ADR028: Automatic stackable version selection

  • Status: accepted

  • Contributors:

    • Sönke Liebau

    • Lukas Voetmand

    • Sebastian Bernauer

  • Date: 2023-02-28

Note: This ADR expands on parts of ADR023: Product image selection

Context and Problem Statement

As a user I don’t want to specify image.stackableVersion in every custom resource (CR), as this is tedious and error-prone.

Problems:

  1. Tedious: All CRs need to be touched every release. All docs either point to 0.0.0-dev or a fixed release. Should the user point to 23.7.0 or 23.7?

  2. Error-prone: During the trino (and other products) bump 23.4 → 23.7 the 23.7 operator did not work with the 23.4 product image, so users were not able to only upgrade the operator to 23.7, as the image was too old for the operator ⇒ trino pods crash-looped, stackableVersion needed to be bumped in the CR.

  3. Does not support only upgrading the operators without the need to touch every CR in the cluster (see 2. trino example)

The proposed solution should fix all these problems. A follow-up task is to default the image.productVersion to our LTS line as well, so that users don’t need to specify even a single version.

The thing this ADR decides on, is what stackable version operators should use when it is not specified by the user.

Decision Drivers

  • Cluster stability: Customer installations should not start randomly crashing without him changing anything.

  • Security updates: Security updates should propagate to users as fast as possible.

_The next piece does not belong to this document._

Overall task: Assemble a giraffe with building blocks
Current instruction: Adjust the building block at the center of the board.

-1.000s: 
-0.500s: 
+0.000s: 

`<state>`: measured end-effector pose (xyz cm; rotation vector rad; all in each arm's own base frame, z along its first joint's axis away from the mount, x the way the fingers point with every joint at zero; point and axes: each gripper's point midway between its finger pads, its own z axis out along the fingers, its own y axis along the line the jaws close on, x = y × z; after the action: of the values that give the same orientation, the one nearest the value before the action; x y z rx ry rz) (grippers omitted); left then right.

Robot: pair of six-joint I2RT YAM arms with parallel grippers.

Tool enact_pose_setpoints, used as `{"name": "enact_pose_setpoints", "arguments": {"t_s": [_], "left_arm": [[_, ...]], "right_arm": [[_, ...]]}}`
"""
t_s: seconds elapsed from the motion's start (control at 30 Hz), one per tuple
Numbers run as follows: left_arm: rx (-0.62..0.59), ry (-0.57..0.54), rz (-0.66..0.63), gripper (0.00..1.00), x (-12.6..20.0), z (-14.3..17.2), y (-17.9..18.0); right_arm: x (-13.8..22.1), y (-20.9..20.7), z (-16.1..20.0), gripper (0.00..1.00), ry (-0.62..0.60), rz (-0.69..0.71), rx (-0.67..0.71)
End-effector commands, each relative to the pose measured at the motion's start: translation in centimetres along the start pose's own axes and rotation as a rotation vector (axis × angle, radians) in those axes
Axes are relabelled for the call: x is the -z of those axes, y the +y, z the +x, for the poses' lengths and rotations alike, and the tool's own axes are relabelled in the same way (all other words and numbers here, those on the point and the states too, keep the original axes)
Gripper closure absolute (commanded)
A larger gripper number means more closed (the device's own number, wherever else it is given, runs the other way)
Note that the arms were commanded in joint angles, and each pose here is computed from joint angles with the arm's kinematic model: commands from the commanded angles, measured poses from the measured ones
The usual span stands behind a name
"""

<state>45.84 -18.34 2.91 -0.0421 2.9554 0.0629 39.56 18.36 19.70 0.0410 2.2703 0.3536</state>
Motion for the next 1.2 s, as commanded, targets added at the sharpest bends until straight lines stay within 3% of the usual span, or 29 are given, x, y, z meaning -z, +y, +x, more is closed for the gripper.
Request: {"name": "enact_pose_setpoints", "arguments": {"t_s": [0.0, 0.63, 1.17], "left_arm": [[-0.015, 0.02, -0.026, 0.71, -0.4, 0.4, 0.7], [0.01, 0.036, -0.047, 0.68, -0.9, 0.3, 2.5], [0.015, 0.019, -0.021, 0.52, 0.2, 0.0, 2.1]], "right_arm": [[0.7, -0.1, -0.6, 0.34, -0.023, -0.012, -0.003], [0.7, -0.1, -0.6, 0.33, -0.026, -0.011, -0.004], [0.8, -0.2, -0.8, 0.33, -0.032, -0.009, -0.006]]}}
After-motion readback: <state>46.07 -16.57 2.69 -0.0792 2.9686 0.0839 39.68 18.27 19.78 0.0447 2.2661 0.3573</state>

  • Cluster consistency: Ideally clusters should not have 8 Pods running with version a and 2 Pods with a different version b.

Considered Options

Default to specific stackable version (23.7.0)

Pros

  • Guaranteed stability

  • Guaranteed consistent cluster state

Cons

  • Operators and product images need to be released in lockstep

  • Customers need to manually update to get security updates

Default to stackable release line (23.7)

For the changes to take effect we also need to change the default imagePullPolicy to Always.

Pros

  • Customers automatically get security updates (in case the use a custom image registry they need to periodically mirror ours)

Cons

  • We need to be really careful when releasing a patch product image version. "Will every customer setup out there survive this patch?". This should be fine most of the time but the devil lies in the details (e.g. new ubi version brings new version of lib that does not work any more) and the impact can be pretty high. Another example could be stripping Log4Shell classes from jar files and hoping no customer installation relies on them being present.

Decision Outcome

Option Default to specific stackable version (23.7.0) was chosen.